Mentre si parlava sempre di cooperazione come intervento del Governo
soltanto, comprendevo che era tempo ormai come cittadini di dimostrare
che ognuno, ogni famiglia o scuola o fabbrica o associazione può fare
cooperazione dal basso.
Un altro concetto che come educatore ritenni importante e di sicura
presa era il fatto di non strappare quei bambini alle loro famiglie,
al loro ambiente. Un gesto di concreta e possibile solidarietà.
In ogni occasione in Umbria abbiamo per un anno fatto opera di sensibilizzazione;
spesso abbiamo inviato, secondo lo stile collaudato, messaggi ad operatori
dell'informazione a livello nazionale o a politici o a rappresentanti
del mondo dello sport, della scuola, dell'associazionismo.

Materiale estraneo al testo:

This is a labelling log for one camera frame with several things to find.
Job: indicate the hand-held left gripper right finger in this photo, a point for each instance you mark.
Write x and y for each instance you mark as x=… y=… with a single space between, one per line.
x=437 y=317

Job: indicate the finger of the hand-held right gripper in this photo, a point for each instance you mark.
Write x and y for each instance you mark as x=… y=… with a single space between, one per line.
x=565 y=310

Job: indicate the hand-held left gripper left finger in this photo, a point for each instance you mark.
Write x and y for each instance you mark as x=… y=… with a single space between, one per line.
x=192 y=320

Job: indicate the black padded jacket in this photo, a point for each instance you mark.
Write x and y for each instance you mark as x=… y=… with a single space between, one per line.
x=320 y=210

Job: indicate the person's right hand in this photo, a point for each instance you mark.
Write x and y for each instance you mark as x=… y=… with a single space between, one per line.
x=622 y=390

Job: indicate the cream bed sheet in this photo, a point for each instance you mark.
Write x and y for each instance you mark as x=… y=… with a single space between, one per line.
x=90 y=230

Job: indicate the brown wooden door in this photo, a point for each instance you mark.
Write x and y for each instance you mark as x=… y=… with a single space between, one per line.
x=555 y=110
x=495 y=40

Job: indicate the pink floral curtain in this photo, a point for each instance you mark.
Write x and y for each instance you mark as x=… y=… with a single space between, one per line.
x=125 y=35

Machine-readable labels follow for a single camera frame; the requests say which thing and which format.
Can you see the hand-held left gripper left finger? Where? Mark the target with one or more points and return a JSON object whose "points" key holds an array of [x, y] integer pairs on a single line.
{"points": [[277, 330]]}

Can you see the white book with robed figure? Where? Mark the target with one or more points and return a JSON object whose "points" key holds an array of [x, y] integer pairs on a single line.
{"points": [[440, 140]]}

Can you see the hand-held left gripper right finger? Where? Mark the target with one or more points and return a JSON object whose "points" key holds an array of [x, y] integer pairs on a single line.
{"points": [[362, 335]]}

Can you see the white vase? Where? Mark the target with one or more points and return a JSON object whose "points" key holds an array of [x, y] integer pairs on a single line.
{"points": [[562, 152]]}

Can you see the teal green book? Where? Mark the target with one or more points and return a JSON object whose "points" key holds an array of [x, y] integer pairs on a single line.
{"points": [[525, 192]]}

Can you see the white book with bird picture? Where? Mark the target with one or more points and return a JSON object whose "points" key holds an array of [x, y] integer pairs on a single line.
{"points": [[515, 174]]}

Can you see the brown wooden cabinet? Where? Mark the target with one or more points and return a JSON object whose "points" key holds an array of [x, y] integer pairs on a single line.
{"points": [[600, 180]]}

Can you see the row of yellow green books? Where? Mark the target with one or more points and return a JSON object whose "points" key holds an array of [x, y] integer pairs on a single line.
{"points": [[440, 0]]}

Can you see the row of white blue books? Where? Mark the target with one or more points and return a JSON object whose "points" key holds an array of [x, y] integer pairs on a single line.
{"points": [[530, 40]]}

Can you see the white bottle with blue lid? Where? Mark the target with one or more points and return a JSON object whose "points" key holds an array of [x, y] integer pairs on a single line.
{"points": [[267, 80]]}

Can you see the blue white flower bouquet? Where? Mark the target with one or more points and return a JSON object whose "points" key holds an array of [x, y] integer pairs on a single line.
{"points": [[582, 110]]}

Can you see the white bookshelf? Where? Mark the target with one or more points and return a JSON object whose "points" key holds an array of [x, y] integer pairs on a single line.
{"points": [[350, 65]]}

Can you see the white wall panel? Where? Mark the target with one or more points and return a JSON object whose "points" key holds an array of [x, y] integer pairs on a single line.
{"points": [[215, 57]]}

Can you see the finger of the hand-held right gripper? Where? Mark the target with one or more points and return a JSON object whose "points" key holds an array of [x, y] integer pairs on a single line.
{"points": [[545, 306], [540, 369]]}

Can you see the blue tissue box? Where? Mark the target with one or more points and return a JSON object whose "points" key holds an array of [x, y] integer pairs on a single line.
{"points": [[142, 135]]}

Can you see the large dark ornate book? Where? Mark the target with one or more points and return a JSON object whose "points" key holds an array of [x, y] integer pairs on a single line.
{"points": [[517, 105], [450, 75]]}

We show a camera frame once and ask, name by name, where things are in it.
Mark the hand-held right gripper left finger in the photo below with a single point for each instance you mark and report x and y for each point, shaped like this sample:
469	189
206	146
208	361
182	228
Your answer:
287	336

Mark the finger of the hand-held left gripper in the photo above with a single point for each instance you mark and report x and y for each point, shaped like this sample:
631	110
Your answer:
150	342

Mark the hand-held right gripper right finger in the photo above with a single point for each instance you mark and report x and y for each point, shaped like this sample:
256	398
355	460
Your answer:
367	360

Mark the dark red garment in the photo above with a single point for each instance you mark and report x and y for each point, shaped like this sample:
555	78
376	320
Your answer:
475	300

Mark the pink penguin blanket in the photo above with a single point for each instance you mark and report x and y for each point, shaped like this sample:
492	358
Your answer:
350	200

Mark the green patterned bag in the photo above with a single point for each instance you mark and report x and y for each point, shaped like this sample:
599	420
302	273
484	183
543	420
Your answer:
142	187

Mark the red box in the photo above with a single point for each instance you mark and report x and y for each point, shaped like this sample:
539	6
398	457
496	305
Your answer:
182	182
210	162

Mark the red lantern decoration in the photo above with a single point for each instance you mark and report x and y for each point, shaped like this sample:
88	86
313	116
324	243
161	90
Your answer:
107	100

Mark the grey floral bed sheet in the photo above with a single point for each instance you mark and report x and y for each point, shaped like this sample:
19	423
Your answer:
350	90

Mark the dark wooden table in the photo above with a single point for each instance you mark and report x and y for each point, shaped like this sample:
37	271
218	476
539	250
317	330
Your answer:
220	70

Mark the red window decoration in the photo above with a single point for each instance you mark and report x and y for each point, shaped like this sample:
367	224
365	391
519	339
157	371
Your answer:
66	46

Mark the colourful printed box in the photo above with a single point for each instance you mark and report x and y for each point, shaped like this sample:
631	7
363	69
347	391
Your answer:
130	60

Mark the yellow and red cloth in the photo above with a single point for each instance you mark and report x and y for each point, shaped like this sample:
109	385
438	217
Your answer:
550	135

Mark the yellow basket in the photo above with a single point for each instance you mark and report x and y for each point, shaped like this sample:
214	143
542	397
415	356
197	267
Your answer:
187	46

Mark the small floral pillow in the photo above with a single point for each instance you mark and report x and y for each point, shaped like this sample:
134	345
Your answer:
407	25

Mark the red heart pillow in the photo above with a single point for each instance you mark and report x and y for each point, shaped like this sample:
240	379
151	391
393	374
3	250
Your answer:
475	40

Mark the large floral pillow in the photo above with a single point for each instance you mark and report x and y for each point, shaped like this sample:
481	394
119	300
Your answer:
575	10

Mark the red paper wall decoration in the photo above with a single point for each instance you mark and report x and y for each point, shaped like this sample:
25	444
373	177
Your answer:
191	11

Un grazie alla Juventus calcio: dalla partita di calcio di Pistoia
- del gennaio '91 - resa possibile dall'area sport, tutti i quotidiani
nazionali ne hanno dato ampio spazio.
- Un grazie al
Ministero delle Poste che ci ha permesso una capillare diffusione
territoriale;
- a quanti hanno
creduto nella bontà dell'iniziativa, a tutti i livelli;
- al mondo della
Scuola, che ha dato e sta dando forte 'contributo';
- ai Volontari
che ogni giorno sono a disposizione al Centro Pace, rispondendo
alle chiamate che giungono da tutt'Italia;
- a Danila Guarnieri
Capano, al Direttivo del Centro Pace per aver mantenuto l'iniziativa
ad un livello ideale di Volontariato.